Holding his ribs with the insides of his forearms, J.B. didn’t waste the advantage. He laid into the guy with a series of snapkicks to the ribs and the side of his head.
J.B. didn’t kick in the guy’s head with his steel-toed boots, maybe because he didn’t want to, maybe because he was winded and didn’t have the strength.

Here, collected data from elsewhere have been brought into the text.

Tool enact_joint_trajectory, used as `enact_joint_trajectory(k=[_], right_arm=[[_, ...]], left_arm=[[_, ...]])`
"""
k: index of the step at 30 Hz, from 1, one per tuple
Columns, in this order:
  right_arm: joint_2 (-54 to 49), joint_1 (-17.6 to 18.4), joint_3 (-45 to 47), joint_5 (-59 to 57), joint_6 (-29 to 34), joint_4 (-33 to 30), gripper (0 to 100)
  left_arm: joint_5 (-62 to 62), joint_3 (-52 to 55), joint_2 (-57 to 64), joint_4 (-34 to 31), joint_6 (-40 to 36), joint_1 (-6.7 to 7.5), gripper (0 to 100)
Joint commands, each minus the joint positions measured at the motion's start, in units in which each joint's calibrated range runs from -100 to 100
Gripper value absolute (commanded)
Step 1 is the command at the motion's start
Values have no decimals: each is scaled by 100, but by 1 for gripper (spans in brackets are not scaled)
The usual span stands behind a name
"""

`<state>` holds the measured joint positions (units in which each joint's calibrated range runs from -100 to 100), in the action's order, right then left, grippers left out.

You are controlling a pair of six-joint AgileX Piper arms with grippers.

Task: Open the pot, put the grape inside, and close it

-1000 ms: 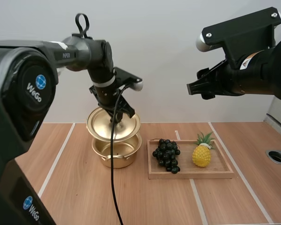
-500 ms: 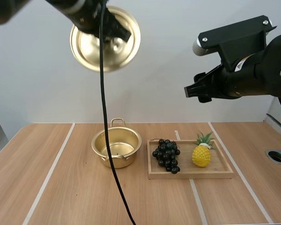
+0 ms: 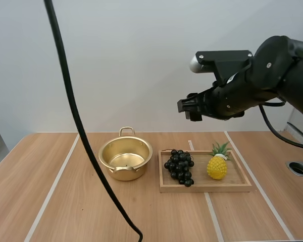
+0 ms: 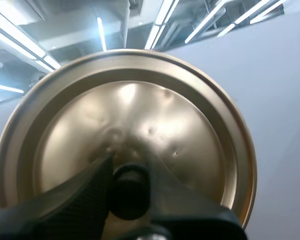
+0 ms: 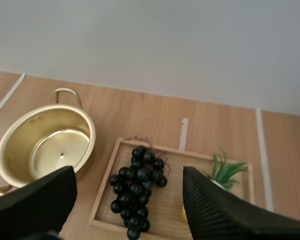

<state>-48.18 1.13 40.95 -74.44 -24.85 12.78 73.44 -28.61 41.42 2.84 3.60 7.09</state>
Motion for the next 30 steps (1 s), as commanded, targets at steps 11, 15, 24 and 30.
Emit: enact_joint_trajectory(k=[11,15,24,30], right_arm=[[1880,78,-438,-904,-278,460,100],[2255,80,-642,-904,-269,448,100],[3181,123,-793,-872,-269,448,100],[3402,318,-793,-540,-227,125,100]], left_arm=[[-44,-1234,55,27,-162,20,0],[180,-1234,55,27,-162,20,0],[185,-1234,55,27,-162,20,0],[185,-1234,55,27,-162,20,0]])
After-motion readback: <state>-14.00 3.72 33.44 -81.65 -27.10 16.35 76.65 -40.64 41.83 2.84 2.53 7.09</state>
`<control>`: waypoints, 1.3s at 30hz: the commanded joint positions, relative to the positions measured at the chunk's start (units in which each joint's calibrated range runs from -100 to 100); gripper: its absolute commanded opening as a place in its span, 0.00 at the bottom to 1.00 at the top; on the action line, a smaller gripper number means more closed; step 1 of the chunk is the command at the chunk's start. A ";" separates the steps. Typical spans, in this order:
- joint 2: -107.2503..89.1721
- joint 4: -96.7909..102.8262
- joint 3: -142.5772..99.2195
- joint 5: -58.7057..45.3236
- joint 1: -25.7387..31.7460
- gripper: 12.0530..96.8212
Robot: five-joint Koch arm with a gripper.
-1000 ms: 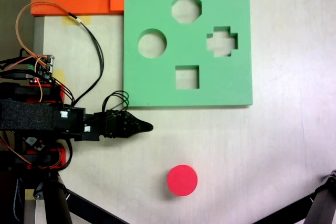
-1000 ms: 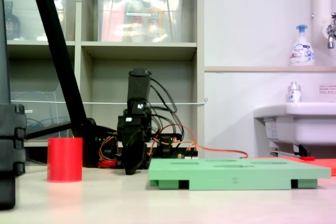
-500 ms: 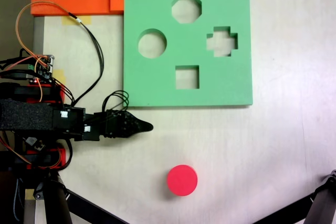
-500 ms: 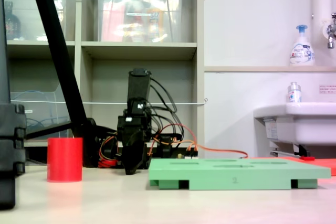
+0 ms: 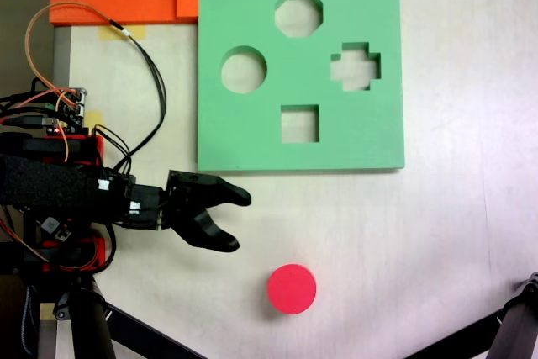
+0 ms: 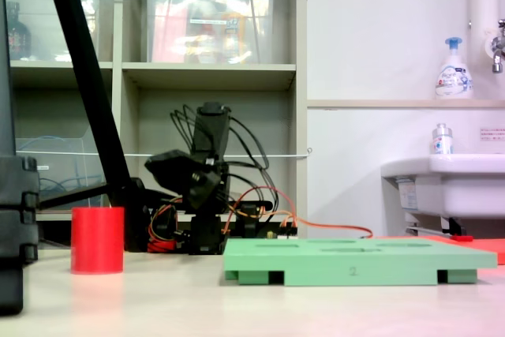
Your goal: Put the cylinder block into the corresponding hole
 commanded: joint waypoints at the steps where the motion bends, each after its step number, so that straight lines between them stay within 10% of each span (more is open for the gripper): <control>1: -0.41 8.74 -1.08 7.77 -0.63 0.48; 9: -0.41 9.32 -1.08 16.75 -4.59 0.52; 15: 45.40 43.40 -1.08 16.65 -4.88 0.89; 39: 104.90 51.49 31.23 16.75 -4.93 0.92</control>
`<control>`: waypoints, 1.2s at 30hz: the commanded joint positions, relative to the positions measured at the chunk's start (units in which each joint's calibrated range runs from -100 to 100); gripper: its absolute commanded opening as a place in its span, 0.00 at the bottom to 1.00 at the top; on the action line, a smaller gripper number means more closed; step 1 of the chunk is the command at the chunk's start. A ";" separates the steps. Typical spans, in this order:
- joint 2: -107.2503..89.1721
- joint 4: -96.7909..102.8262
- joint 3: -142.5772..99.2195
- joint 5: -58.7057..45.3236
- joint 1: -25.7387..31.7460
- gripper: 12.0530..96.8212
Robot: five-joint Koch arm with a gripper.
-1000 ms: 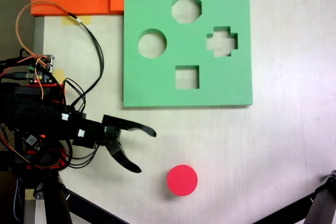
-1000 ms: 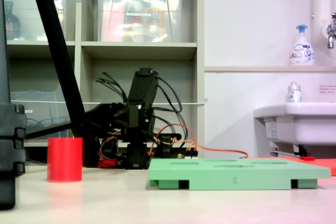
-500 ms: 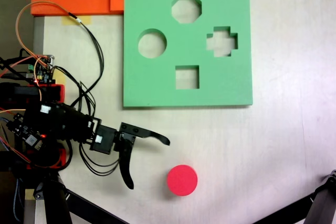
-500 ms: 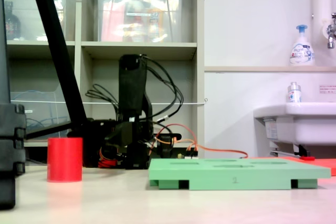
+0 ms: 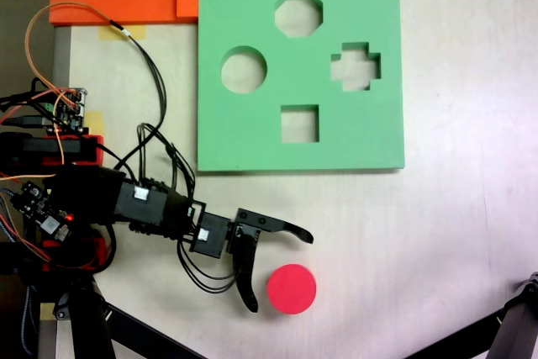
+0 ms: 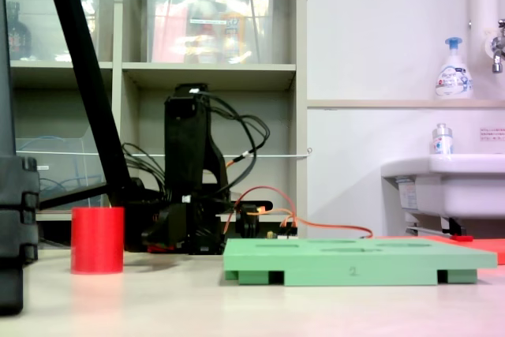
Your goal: Put the cylinder block into the corresponding hole
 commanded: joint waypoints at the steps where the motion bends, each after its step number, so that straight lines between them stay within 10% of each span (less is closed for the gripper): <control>1: 1.50 6.85 2.04 0.20 0.10 0.92; 36: 8.34 5.70 10.51 0.24 0.44 0.91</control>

As he moved back, his opponent rolled onto his stomach, then pushed up on his hands and knees. His head hung down. Blood dripped in a steady stream from his face, splattering on the deck in front of him.
It was game over.
But there was one more thing that had to be done.
One more awful thing.
The Matachìn were clamoring for it.
One of the pirates handed J.B. a machete. He accepted the weapon, but the expression that passed over his face was disgust.
If he didn’t chop the chop, Ryan knew the chances were good he’d get chopped himself, like the geezer who couldn’t make the chill.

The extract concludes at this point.